I mean, set up a test which can detect if there are any inconsistencies in the application itself. Git seems like a popular application that most of us use in our everyday work, and it’s something that’s not too complex to test (I hope, we will see). And no, and I don’t know why the insert name of your favorite VCS application isn’t more popular, and it’s not my fault – the point of this series is to use something that’s documented, easily accessible and popular, so everyone can get a glimpse how this is done.

The plan is to start with some basic model, a simple specification that describes how Git works, and add more and more details as we go along. The plan is to enrich the model so that it contains the description of how Git actually works and in the process, we can discover if the model is the correct representation of Git or Git is buggy. Do note, I will be using some existing libraries, but I will introduce them slowly, so you should be able to pick up what I’m talking about.

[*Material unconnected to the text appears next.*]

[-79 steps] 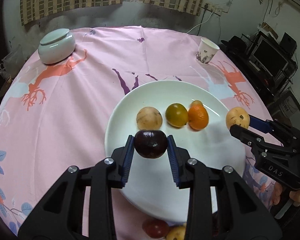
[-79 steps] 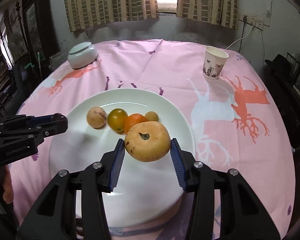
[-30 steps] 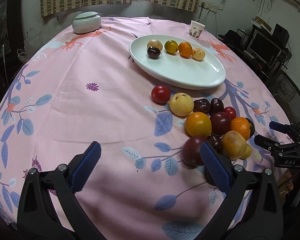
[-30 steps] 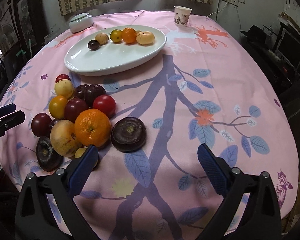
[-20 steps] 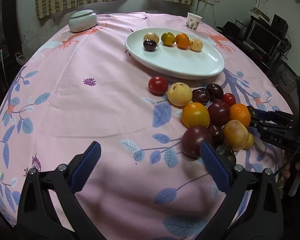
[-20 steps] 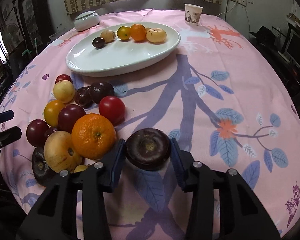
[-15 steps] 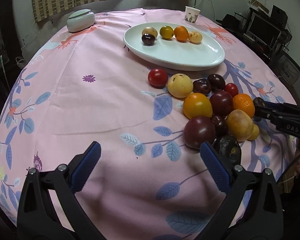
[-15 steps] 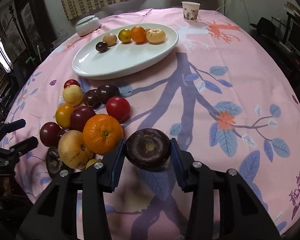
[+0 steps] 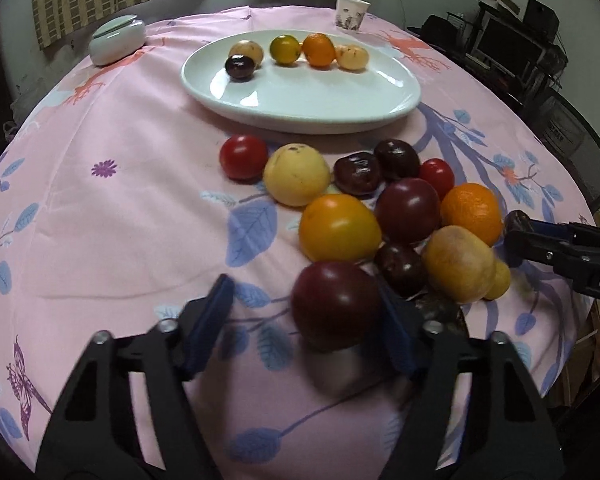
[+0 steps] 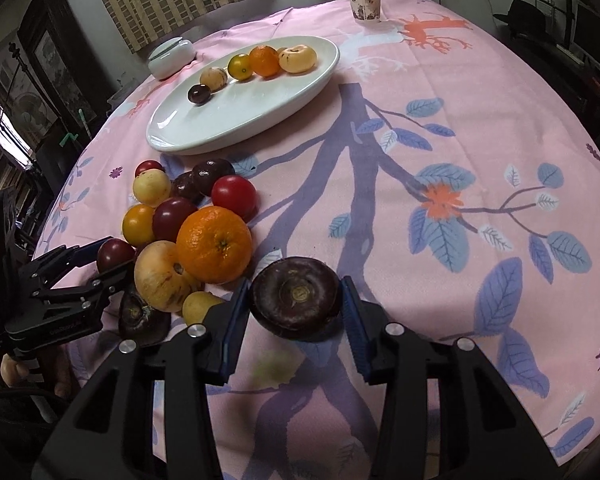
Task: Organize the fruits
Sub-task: 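Grasp a dark purple round fruit with the right tool while the left grasps a dark red plum, then carry both fruits onto the plate and open both tools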
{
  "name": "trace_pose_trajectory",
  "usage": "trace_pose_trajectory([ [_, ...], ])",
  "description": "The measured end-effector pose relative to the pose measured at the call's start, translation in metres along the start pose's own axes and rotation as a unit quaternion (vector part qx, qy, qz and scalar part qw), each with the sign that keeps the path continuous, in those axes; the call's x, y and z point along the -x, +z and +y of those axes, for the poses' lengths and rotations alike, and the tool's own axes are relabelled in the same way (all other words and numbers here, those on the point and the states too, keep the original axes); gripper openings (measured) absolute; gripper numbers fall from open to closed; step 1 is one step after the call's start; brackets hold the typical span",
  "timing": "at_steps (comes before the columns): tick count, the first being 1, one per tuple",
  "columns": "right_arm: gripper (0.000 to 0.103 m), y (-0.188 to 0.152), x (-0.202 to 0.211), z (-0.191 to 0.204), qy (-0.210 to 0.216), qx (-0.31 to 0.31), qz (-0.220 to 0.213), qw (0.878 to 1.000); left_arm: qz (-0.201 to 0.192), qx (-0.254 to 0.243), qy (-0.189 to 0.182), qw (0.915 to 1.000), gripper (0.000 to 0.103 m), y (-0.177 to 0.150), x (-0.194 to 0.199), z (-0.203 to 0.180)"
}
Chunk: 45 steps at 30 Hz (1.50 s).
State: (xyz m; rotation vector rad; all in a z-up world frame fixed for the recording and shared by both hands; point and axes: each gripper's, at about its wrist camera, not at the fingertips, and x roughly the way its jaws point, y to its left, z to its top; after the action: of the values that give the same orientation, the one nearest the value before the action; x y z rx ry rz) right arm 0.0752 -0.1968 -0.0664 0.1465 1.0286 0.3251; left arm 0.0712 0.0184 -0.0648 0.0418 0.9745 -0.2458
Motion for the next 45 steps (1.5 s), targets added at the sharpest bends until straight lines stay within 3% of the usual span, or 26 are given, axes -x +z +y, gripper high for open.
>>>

Anyway, once we have enough infrastructure in place, I will try to find an existing bug in a specific version of Git. Don’t worry, you will be informed and you will get your chance to vote for your favorite Git bug you want me to find.
I’m kind of hoping that I will be able to find a bug and demonstrate the effectiveness of this approach to you.
This kind of testing was used in many different places, but I have to acknowledge people who created QuickCheck – the library that was the first one to use this approach (as far as I know?). I also acknowledge all the other folk responsible for this approach and other testing approaches – thank you guys, you saved people and millions of $$ – metaphorically and otherwise.

Why even test?

I didn’t always like testing. I thought that testing is something difficult and awkward and it was something done by the elite programmers only. That was almost 10 years ago when I started working with Java. I remember the first project that I tried to test – it was horrible. I started with JUnit, as you do, and I had a feeling that it was nearly impossible to test my code. That’s because I tried to test my application when it was already finished!
Over time, I learned to use Mockito and I still felt that it was impossible to test most of the code. Then I discovered PowerMock which is a library that enables you to, for example, mock private methods. Then I switched to JMockit. Then things started to fall into place, bit by bit. I was testing using a combination of the aforementioned libraries and I felt that, even though I was able to test my code, it was somehow “unnatural”. Kind of hard to test, kind of hard to change once you would write tests, brittle.
Finally, I found Guice and started using it about 7 years ago and started to understand Dependency Injection. Little by little, things fell into place. I’m not going to lie, it was hard figuring these things out and I learned them all by myself. No mentors, no co-workers to help, google and work.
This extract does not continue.